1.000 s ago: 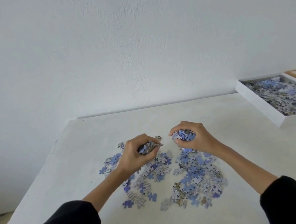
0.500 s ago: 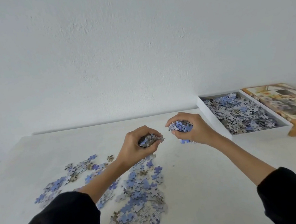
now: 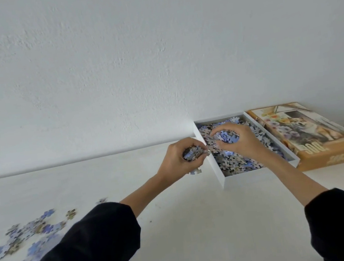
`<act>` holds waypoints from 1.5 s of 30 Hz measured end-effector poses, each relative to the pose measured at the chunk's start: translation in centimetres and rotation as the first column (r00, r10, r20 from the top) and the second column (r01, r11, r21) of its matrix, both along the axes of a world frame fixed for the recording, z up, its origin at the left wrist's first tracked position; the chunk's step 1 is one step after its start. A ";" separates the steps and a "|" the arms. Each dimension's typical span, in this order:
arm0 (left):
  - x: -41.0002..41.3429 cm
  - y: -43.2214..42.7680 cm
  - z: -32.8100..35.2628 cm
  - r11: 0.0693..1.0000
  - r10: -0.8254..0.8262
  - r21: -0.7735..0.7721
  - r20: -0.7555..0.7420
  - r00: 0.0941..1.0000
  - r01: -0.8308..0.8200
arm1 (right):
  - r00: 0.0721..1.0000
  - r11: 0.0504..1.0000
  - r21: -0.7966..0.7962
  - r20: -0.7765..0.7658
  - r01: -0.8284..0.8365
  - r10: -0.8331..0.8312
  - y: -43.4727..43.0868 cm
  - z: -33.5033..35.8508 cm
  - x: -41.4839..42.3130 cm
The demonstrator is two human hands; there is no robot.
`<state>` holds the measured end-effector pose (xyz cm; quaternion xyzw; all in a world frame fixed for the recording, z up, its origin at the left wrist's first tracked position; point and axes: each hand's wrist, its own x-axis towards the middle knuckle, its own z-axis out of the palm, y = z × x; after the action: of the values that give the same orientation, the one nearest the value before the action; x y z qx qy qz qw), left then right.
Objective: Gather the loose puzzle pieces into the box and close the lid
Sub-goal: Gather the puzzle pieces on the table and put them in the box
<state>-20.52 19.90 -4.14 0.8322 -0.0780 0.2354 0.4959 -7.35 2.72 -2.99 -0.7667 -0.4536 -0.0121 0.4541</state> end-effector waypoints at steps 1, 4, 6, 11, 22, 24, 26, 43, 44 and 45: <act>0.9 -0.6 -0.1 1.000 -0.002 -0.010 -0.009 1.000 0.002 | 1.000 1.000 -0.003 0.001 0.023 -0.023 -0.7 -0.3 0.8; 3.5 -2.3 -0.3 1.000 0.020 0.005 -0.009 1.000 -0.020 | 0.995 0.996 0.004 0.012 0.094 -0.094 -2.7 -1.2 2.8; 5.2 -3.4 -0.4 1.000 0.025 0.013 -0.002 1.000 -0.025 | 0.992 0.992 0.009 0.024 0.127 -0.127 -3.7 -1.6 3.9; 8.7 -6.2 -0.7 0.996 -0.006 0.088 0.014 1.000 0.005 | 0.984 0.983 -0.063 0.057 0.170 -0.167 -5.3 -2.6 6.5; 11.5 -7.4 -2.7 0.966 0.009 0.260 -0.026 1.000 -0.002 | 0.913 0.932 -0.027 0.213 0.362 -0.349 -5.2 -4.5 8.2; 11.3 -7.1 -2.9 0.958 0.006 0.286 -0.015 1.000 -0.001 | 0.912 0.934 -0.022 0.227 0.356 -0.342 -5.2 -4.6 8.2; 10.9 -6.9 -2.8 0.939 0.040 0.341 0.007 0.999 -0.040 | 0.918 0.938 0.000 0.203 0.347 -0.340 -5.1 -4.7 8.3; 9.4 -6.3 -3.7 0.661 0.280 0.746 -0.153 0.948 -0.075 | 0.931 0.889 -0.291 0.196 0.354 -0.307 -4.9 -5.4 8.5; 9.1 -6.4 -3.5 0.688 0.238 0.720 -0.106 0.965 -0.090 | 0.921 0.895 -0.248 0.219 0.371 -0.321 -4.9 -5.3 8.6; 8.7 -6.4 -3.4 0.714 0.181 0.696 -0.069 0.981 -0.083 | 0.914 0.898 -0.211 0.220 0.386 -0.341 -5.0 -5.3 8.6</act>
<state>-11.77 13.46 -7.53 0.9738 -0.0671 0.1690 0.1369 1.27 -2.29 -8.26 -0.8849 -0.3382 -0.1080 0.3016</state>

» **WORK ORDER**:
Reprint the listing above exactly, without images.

» **OUTPUT FOR THIS TASK**:
1.000 s ago: 
0.500 s ago: 
now: 
`<act>` holds waypoints from 1.5 s of 30 Hz measured end-effector poses, each relative to the pose measured at the chunk's start: translation in centimetres and rotation as the first column (r00, r10, r20 from the top) and the second column (r01, r11, r21) of its matrix, both along the axes of a world frame fixed for the recording, z up, its origin at the left wrist's first tracked position; the chunk's step 1 is one step after its start. A ";" separates the steps and a "|" the arms. Each dimension's typical span, in this order:
arm0 (left):
  - x: -41.0002..41.3429 cm
  - y: -43.2214..42.7680 cm
  - z: -32.8100..35.2628 cm
  - r11: 0.0693..1.0000
  - r10: -0.8254..0.8262
  - r21: -0.7735..0.7721
  - r20: -0.7555..0.7420
  - r00: 0.0941..1.0000
  - r01: -0.8308..0.8200
arm1 (right):
  - r00: 0.0721..1.0000
  - r11: 0.0504..1.0000
  - r21: -0.7966..0.7962
  - r20: -0.7765..0.7658
  - r01: -0.8284..0.8365
  - r10: -0.8331..0.8312
  - y: -43.4727..43.0868 cm
  - z: -33.5033..35.8508 cm
  - x: -41.4839..42.3130 cm
The demonstrator is two human hands; there is no robot.
`<state>` holds the measured end-effector pose (xyz cm; quaternion xyzw; all in a world frame fixed for the recording, z up, its origin at the left wrist's first tracked position; point and axes: each hand's wrist, its own x-axis towards the middle knuckle, its own z-axis out of the palm, y = z × x; after the action: of the values that give the same orientation, the one nearest the value before the action; x y z qx qy qz qw), left then right.
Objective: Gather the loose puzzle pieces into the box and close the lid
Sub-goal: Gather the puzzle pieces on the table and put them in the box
<state>-20.52 19.90 -4.14 0.8322 -0.0780 0.2354 0.4959 -7.35 2.72 -2.99 -0.7667 -0.4536 -0.0121 0.4541</state> end-effector waypoints at steps 1, 4, 6, 11, 22, 24, 26, 43, 44 and 45: <act>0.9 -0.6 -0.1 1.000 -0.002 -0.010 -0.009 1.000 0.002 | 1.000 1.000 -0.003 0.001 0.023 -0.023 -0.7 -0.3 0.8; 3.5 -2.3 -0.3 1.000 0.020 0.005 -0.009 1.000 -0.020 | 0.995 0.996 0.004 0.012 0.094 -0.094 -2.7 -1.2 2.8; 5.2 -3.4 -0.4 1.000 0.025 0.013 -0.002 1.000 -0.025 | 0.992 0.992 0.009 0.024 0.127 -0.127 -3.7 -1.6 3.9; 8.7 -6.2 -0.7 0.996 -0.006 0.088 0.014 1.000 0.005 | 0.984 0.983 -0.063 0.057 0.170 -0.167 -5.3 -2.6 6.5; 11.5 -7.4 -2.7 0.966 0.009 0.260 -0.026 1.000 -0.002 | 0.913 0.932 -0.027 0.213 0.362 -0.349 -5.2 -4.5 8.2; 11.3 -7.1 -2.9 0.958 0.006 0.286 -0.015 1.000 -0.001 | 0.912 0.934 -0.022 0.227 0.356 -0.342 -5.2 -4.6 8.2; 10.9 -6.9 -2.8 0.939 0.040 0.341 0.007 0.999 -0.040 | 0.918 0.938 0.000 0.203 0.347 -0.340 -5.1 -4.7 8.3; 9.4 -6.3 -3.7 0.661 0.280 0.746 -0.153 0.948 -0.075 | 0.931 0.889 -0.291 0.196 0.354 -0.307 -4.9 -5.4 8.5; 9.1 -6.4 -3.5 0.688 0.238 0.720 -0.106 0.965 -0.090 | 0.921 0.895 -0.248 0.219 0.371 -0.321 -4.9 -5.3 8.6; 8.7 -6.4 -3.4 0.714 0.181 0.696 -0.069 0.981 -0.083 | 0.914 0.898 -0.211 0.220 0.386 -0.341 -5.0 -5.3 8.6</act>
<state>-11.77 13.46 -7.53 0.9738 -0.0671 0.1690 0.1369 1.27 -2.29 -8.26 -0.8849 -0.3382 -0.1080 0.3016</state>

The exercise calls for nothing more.